## Task objective:
Which lines in the records below mention the word "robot"? Copy each one out.

## Data records:
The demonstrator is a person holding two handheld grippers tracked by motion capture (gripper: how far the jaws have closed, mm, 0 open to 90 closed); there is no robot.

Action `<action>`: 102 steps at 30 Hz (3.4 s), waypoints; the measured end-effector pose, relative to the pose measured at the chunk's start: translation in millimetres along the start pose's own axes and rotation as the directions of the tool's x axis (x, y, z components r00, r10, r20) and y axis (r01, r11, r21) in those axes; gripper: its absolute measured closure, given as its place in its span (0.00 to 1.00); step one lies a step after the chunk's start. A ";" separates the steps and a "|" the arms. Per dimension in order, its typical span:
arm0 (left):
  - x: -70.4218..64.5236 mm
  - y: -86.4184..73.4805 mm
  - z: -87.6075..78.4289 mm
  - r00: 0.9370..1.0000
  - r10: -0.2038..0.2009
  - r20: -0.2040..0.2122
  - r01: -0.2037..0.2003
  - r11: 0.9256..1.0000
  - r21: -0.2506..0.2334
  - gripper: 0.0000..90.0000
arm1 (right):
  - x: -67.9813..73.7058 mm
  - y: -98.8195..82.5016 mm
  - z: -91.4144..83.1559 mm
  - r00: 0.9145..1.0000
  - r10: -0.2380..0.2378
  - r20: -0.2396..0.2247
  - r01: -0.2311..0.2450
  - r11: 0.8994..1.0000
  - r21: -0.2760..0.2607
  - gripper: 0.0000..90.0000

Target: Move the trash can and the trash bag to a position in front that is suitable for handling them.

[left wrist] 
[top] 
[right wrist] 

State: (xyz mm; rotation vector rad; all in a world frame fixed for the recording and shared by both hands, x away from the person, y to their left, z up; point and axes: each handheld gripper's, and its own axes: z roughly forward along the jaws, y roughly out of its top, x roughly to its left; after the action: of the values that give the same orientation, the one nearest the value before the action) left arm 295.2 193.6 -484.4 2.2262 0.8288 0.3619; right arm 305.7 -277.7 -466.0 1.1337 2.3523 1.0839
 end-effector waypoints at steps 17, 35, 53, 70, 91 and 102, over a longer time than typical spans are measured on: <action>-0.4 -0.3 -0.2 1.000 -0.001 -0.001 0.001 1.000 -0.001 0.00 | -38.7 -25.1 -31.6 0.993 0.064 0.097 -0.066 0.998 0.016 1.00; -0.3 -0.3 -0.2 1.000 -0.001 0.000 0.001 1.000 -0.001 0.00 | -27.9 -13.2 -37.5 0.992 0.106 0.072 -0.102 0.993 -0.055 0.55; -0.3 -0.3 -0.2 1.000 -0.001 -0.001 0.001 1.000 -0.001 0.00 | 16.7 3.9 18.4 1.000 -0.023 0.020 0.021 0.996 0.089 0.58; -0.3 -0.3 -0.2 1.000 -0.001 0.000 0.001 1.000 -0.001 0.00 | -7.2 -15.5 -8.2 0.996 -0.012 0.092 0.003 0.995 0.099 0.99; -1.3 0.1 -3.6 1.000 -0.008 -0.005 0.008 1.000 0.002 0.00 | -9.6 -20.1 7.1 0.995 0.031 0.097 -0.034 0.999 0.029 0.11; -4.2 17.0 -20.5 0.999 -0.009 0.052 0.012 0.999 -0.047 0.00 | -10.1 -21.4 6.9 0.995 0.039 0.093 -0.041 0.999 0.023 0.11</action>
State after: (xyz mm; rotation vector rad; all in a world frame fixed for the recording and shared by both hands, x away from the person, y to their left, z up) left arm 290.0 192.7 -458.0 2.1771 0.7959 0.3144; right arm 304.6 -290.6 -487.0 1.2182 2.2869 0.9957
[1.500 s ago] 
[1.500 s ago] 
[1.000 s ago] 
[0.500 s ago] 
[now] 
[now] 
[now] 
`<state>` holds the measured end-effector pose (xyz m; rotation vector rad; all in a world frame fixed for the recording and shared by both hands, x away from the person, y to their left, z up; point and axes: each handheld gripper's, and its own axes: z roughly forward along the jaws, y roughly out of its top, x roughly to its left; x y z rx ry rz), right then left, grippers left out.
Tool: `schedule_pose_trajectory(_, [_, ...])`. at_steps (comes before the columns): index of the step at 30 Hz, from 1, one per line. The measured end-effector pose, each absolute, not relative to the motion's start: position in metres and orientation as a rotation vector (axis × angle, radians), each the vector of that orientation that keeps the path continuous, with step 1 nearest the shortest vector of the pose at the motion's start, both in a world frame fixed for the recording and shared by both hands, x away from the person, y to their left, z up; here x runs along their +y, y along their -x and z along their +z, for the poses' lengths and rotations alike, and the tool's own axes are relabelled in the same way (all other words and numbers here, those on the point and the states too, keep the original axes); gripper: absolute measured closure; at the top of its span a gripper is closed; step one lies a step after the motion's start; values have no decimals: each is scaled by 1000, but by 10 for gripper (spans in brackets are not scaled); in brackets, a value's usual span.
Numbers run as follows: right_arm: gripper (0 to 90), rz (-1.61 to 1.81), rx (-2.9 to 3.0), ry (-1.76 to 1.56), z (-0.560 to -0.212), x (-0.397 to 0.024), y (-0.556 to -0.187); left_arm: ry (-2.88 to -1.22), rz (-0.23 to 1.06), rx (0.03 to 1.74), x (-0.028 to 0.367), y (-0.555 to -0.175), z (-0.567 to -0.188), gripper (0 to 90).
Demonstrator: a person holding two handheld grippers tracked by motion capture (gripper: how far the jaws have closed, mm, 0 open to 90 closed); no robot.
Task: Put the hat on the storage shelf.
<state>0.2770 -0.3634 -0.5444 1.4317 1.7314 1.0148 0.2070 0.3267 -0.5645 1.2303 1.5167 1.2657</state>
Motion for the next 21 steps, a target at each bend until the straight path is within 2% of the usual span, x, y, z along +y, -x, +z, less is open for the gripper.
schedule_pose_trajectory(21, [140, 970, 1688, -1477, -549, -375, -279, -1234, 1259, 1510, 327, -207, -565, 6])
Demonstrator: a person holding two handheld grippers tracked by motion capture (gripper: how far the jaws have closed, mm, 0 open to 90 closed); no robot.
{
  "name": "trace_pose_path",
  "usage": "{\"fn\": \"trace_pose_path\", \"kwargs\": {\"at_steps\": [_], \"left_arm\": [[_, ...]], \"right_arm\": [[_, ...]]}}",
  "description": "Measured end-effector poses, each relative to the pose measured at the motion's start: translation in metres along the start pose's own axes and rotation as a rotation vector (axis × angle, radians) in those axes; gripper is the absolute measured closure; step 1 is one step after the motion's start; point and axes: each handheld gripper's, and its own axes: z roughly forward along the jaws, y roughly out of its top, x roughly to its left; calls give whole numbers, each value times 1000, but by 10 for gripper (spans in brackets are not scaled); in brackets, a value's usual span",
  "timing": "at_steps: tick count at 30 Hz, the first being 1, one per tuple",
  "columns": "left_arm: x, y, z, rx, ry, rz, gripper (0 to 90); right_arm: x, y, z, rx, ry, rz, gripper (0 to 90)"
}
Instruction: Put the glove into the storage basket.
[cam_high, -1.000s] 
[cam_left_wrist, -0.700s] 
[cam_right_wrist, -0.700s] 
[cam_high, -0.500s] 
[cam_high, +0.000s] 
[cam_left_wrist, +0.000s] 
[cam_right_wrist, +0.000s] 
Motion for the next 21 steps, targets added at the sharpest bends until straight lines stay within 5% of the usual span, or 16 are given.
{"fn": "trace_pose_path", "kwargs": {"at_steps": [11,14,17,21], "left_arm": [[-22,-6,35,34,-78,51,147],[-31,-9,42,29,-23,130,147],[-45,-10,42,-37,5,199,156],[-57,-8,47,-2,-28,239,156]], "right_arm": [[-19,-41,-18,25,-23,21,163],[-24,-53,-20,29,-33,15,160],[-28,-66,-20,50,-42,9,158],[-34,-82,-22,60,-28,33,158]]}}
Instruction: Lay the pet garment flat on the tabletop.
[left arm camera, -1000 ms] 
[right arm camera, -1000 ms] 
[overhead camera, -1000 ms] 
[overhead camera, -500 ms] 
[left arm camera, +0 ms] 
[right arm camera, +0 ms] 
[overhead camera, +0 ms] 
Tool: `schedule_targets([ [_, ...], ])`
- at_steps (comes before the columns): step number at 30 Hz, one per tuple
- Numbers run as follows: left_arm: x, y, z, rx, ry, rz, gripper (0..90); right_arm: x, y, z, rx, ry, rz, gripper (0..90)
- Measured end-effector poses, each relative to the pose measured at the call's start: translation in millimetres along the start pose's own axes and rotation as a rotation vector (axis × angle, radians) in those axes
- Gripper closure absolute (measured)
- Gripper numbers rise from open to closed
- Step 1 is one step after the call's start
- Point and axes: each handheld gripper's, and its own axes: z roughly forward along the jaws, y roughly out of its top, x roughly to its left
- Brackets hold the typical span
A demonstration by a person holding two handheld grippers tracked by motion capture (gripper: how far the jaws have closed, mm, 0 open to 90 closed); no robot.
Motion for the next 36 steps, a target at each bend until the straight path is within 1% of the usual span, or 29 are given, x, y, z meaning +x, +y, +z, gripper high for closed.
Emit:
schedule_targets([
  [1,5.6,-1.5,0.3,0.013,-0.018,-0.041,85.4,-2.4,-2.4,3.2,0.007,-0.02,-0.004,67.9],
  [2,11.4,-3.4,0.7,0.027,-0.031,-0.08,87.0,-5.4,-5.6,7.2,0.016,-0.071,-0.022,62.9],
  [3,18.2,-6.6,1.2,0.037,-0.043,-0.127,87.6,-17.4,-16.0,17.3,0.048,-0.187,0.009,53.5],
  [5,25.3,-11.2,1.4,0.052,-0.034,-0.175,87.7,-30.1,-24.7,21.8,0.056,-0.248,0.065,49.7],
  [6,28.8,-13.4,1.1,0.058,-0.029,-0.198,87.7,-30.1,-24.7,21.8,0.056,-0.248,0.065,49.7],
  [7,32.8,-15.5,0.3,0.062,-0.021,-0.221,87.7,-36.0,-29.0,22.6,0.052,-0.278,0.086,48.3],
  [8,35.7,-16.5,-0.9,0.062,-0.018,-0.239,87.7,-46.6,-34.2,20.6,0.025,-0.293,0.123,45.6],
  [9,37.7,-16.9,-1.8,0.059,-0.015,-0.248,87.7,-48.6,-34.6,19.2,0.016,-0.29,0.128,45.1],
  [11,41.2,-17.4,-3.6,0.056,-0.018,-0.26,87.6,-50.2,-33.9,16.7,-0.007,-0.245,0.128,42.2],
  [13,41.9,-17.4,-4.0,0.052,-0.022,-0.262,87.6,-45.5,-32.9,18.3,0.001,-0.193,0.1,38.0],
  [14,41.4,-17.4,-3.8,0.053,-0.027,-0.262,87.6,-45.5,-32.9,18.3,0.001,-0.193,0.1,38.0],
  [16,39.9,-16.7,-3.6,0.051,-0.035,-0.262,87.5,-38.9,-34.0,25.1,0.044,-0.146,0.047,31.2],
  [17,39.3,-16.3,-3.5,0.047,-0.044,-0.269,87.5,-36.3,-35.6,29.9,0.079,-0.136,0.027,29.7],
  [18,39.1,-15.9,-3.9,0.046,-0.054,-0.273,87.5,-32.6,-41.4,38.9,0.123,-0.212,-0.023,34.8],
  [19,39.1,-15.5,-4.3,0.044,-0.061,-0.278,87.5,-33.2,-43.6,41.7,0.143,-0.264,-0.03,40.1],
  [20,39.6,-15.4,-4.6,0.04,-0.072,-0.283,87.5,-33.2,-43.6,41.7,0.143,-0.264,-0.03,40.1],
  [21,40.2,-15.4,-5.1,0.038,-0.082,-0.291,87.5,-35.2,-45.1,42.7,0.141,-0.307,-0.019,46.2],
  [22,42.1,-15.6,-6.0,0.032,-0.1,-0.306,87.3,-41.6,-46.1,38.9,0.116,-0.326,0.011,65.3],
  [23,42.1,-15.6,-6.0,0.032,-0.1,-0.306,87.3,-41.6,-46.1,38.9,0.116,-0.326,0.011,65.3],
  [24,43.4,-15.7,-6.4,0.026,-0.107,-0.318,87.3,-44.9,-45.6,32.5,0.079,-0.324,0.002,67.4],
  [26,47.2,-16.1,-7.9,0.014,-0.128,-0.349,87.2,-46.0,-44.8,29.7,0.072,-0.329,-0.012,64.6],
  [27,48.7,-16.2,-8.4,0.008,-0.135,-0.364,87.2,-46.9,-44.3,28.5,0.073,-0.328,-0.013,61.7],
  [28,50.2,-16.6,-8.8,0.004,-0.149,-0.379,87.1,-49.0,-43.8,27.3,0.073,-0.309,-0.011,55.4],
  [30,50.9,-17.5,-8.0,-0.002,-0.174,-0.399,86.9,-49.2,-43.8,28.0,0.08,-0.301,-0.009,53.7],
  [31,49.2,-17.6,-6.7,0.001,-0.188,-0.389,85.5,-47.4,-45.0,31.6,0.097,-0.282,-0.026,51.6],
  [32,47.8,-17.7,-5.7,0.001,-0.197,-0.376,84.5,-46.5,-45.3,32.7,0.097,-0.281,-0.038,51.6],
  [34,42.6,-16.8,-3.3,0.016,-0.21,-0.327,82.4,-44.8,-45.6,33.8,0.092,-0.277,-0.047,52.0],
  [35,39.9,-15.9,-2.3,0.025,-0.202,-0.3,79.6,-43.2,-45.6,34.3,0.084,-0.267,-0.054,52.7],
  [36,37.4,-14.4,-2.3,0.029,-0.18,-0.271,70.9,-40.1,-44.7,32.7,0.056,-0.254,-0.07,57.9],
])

## Task output:
The demonstrator is a person holding two handheld grippers tracked by motion capture (gripper: how far the jaws have closed, mm, 0 open to 90 closed); there is no robot.
Demonstrator: a person holding two handheld grippers tracked by motion capture (gripper: how far the jaws have closed, mm, 0 open to 90 closed); no robot.
Demonstrator: a person holding two handheld grippers tracked by motion capture (gripper: how far the jaws have closed, mm, 0 open to 90 closed); no robot.
A demonstration by a person holding two handheld grippers tracked by motion capture (gripper: how far the jaws have closed, mm, 0 open to 90 closed); no robot.

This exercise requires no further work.